The Wolf of Wall Street is a full-on indictment of the broken system for which Belfort is the unrepentant champion. It’s a scary portrait that refashions Belfort’s story for the neoliberal post-Occupy America. The common folk have stepped up and been squashed down by the Big Bad Wolves with the bigger wallets, and The Wolf of Wall Street disembowels the players that win big in a world of unwavering self-indulgent profiteering. Jordan’s direct-address to the camera, which offers a nice nod of self-awareness to the film’s literary origins, offers some of the rare moments of lucidity for the mechanics of his success story.

Jordan, see, is always high. “Cocaine and hookers,” indeed, as Jordan and his partner-in-crime Donny Azoff (Jonah Hill, who gives his best performance to date) spend much of the film on lethal doses of blow, morphine and, most memorably, Quaaludes. The irony of Jordan’s sunny commentary is that the machine of American capitalism is run by a bunch of brokers who are too coked out of their minds to comprehend the consequences of their actions. Life is one big high, punctuated by the ring of the trading bell to mark a victory lap of sordid behaviour as the reward for a hard day’s work moving the money from another person’s bank account to one’s own.

The adaptation by Terence Winter (“The Sopranos”) takes significant liberties with Belfort’s memoir to deliver such a darkly funny satire. Belfort’s written story tells of a stockbroker who made it big by bending the rules, but was ultimately caught with his hand in the proverbial cookie jar and then redeemed himself by getting sober and prioritizing his family. The Jordan Belfort of the movie, on the other hand, is a repulsively self-serving douchebag who refuses to walk away when the going gets rough. He sells out every one of his closest conspirators to save his own ass, and DiCaprio plays the smugness of Belfort’s actions with juicy relish. The tones of the two Wolf of Wall Streets is unmistakable: the book takes pride in its rags-to-riches tale while the film looks back with disgust on the Wolf's twisted game of supply and demand. The disparity between the film and its source text is so impeccably glaring that The Wolf of Wall Street’s gonzo dramatization of Belfort’s story refashions the truth anew to show it for how disgusting it really is.

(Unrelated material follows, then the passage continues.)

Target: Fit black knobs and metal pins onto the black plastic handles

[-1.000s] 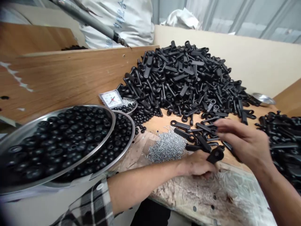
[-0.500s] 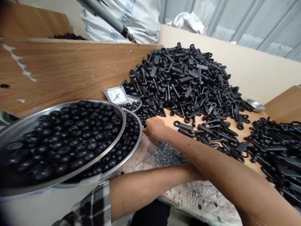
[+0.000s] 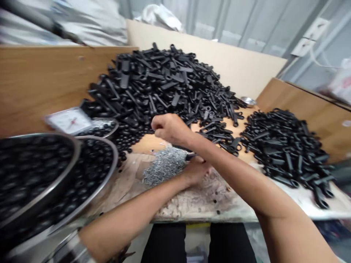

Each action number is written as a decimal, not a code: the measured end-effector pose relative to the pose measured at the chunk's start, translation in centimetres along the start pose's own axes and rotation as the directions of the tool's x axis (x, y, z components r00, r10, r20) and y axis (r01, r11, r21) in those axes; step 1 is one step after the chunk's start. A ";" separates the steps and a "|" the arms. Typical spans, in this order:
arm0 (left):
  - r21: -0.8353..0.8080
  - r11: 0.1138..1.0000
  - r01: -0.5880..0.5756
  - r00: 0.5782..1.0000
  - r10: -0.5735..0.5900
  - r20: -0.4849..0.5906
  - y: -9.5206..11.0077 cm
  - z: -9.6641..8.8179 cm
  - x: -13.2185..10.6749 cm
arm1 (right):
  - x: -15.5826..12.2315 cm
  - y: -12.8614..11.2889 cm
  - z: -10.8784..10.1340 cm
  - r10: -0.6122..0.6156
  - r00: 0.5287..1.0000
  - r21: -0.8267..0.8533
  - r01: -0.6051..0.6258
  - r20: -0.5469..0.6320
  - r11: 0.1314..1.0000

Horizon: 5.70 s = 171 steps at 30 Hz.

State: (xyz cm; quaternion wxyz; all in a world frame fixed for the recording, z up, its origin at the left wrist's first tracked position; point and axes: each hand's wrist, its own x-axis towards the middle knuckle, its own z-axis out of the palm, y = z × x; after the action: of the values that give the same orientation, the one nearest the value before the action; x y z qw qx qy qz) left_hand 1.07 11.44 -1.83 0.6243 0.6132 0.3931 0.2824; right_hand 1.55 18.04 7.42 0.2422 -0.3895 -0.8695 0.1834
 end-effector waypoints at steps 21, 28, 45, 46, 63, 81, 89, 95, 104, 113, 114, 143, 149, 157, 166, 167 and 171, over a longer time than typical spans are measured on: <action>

Scorsese sums up the sad truth that guys like Belfort win while nice guys finish last by ending The Wolf of Wall Street with a cynical juxtaposition between Jordan and the FBI agent, played by Kyle Chandler, who pursues Jordan throughout the film. It’s a quick montage that plays like a shot-reverse shot and echoes a quibble the two men have when first they butt heads on Jordan’s yacht. The agent, sitting alone and sweating his balls off on the subway, realizes that his punishment for making an honest living is to spend more minutes riding public transit during his lifetime than Belfort does sitting behind bars during the sentence for his shameless crimes.

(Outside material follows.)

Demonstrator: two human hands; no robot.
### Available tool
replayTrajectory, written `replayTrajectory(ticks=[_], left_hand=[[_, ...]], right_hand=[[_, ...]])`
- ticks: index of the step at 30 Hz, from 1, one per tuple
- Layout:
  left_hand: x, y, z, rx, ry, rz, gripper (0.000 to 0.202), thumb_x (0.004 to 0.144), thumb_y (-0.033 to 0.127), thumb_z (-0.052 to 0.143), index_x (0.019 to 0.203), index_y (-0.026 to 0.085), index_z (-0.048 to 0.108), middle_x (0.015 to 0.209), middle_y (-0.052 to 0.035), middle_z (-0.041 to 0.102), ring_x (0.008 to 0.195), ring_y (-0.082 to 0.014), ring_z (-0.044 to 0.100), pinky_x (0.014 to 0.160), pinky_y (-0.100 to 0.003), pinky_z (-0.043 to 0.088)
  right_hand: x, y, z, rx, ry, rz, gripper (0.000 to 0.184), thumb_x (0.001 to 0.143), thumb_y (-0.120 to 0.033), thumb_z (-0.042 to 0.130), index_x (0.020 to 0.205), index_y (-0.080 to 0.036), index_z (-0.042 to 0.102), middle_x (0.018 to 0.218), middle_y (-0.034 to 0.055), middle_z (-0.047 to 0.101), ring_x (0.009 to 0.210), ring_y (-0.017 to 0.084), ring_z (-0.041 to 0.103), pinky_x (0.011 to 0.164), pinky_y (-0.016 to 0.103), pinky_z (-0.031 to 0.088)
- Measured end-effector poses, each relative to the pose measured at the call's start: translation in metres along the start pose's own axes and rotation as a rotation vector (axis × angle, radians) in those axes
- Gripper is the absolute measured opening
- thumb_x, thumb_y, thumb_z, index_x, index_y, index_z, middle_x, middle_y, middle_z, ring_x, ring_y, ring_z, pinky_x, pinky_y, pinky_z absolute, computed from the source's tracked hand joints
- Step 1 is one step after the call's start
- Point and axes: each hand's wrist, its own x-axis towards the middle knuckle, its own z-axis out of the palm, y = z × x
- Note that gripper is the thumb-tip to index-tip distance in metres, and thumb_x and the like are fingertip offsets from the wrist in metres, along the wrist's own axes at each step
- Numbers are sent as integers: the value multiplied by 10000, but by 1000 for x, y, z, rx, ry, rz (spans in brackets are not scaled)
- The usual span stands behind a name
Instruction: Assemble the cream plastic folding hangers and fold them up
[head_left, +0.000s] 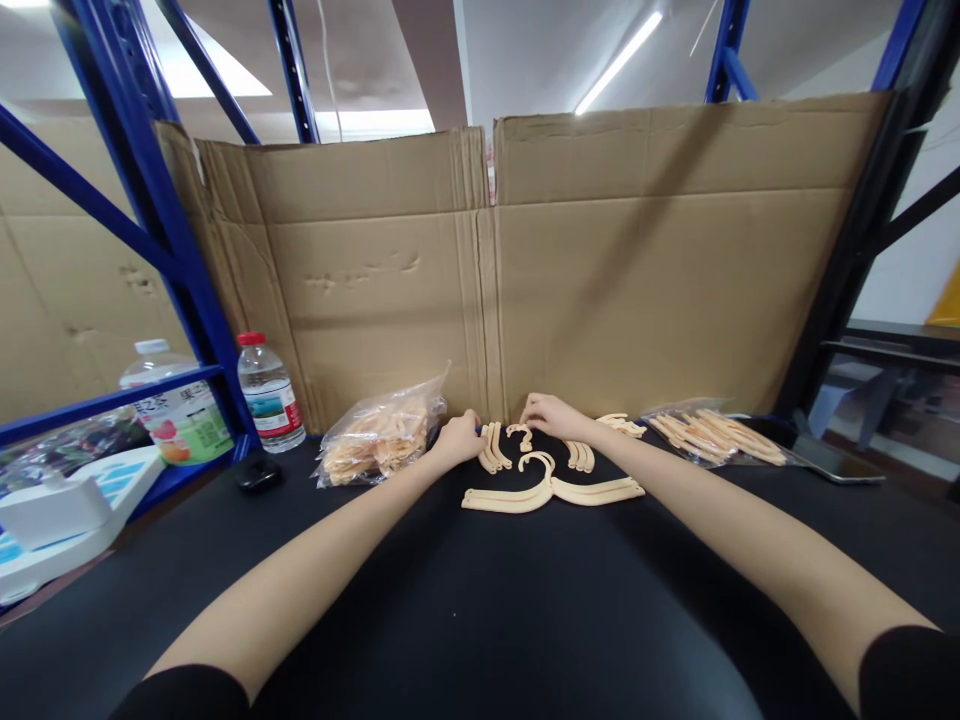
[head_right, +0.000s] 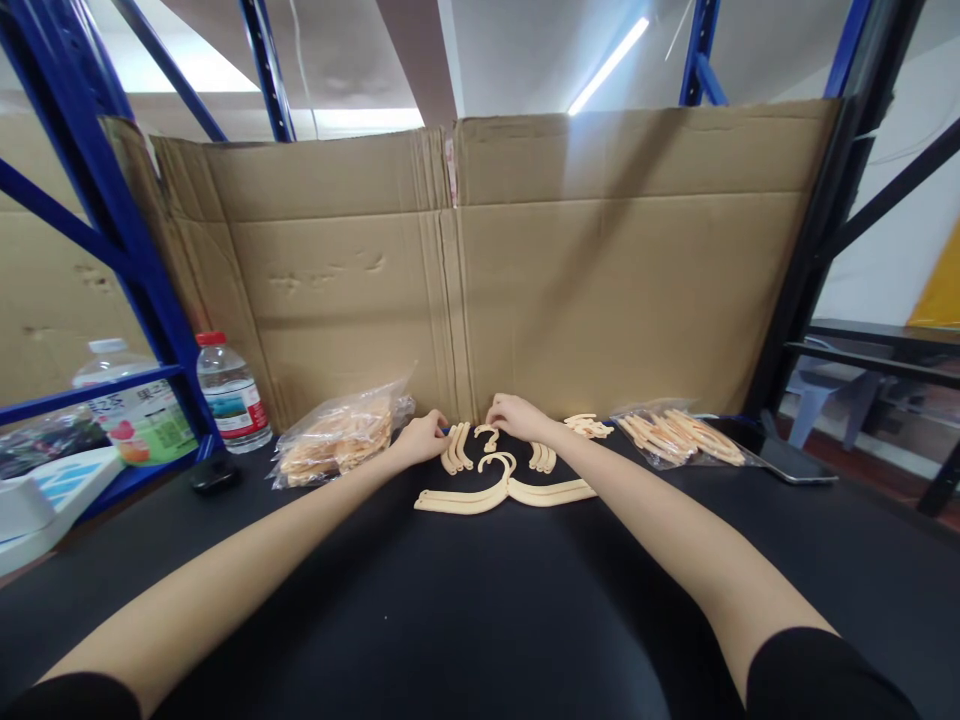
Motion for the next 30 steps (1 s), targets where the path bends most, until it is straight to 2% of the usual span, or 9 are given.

The Wolf of Wall Street furthers the lament for the sucker by closing on an infomercial video for Jordan’s latest endeavor as a Get Rich Quick guru. He delivers a captivating speech that asks the masses to sell him a pen that he removes from his pocket and passes to them. It’s a simple task that even a lowly pot dealer can do, yet the audience of wide-eyed fools clings to Jordan in anticipation of his advice on fast money. Scorsese pans across the gawking audience and lets the masses share the blame for Jordan’s crime, for as long as naïve Little Red Riding Hoods will offer up their picnic baskets, the Big Bad Wolf will gobble them up.

Rating: ★★★★½ (out of ★★★★★)

The Wolf of Wall Street is now playing in wide release.